The difference lies in the use of the prefix “in-” versus “e(x)-“.  Some people might distinguish the difference in “invoke” versus “evoke”, especially in non-magical contexts, as a “calling upon a higher power for aid” versus a “calling forth or summoning”.  In magical settings, one might invoke a god for aid but evoke a spirit for a conjuration, perhaps invoking a god to swear by.  Alternatively, one might invoke a power to buff one’s sphere out or imbue oneself with the blessings of a particular spirit, but would evoke a spirit to accomplish things external to one’s sphere and body.  However, this isn’t always the case; the Roman notion of evocation was to call on the gods of an enemy city to abandon them and come to the side of the Romans for aid, which would normally fall under the notion of invoking enemy gods.  Similarly, the old myths have various instances of people invoking the gods for aid and then having the gods appear next to them or otherwise manifest for their external aid, which would often be considered evocation.  Depending on what one expects and one’s magical background, the same ritual might work to produce internal results, external results, or some combination of the two.  As a rule of thumb, one pulls power through an invocation and pulls out spirits through evocation, but this is still a very rough rule that has a lot of exceptions.

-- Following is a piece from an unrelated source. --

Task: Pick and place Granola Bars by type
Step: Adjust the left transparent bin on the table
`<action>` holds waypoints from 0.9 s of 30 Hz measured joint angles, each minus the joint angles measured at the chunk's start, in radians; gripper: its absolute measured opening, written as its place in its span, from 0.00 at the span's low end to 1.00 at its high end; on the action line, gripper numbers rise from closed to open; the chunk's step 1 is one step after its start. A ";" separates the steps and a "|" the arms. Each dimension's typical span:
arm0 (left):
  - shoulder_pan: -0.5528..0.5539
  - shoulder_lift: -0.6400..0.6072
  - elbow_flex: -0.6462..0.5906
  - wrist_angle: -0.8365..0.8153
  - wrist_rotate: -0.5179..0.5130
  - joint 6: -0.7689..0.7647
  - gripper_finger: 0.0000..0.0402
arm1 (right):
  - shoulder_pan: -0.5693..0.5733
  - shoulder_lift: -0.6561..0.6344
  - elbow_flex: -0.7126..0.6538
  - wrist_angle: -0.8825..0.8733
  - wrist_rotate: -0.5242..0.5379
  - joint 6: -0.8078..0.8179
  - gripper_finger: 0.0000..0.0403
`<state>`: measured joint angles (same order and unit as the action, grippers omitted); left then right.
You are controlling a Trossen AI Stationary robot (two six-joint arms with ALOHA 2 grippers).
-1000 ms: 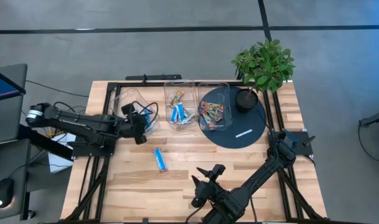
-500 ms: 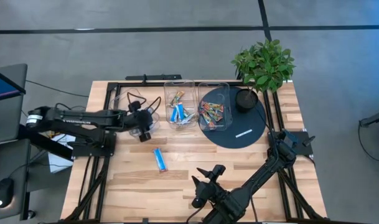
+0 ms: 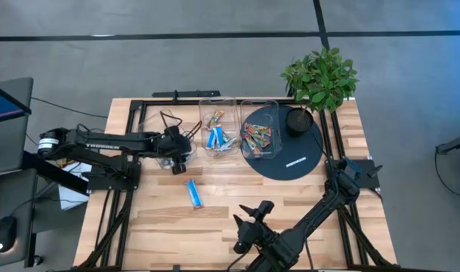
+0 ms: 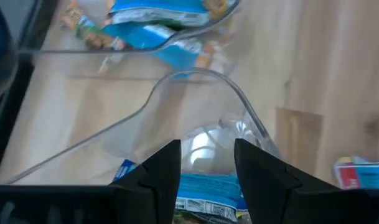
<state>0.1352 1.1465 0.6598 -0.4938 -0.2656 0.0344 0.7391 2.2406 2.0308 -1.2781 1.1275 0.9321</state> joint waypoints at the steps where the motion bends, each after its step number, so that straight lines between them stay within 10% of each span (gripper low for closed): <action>1: 0.000 -0.003 0.000 0.000 0.016 0.009 0.36 | 0.000 0.000 0.000 0.000 0.000 0.000 0.44; 17: -0.038 -0.004 -0.005 -0.218 0.227 0.046 0.36 | 0.000 0.000 0.000 0.001 -0.002 0.002 0.44; 27: -0.058 -0.065 -0.004 -0.188 0.019 -0.043 0.36 | 0.000 0.000 0.000 0.004 -0.003 0.002 0.44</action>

Like I mentioned, magical ritual can produce a wide variety of results; there is no laboratory setting or control group to measure effects against, and different people may perceive different effects resulting from the same act.  The old authors and magicians didn’t see much of a difference between many of the terms, and used yet others that we’ve largely forgotten or don’t like anymore (such as “karcist” from Fr.MC’s “Crossed Keys”, or to a lesser extent “exorcist” from any number of old grimoires that have a particularly strong Christian bent).  There are two primary ways of working with spirits: having them come to you in some way or having them leave you in some way.  The specific ritual in question might accomplish either of these aims in any number of ways, depending on tradition or philosophy, but that’s pretty much it.  These categories of ritual simply don’t hold up for any but the most rigidly defined and limited of magical practices, and don’t accomplish much on their own.  I feel like this is a debate for people who study magic more than practice it, anyway.

Esoteric Dishwashing

Recently, I was asked to participate in an exorcism and cleansing of a house that had something nasty stuck inside it.  I won’t go into all the details, especially since it was a group effort between me and some of my colleagues, but it turned out rather well for the stuff we had done.  Long story short, the first thing we did was neutralize the demon (more properly, a shade of the dead that had twisted itself into a creature of hate and loathing) and trapped it.  With the major source of the astral ick isolated, we collectively went around the house, blasted away most of the negative energies in the place, introduced nice and pleasant energies, and sealed off the property by setting in place some protective charms around the property.  I did something similar to this for a few friends’ a while back, which operated on most of the same principles, but which didn’t have nearly as bad as an astral ick as this place did.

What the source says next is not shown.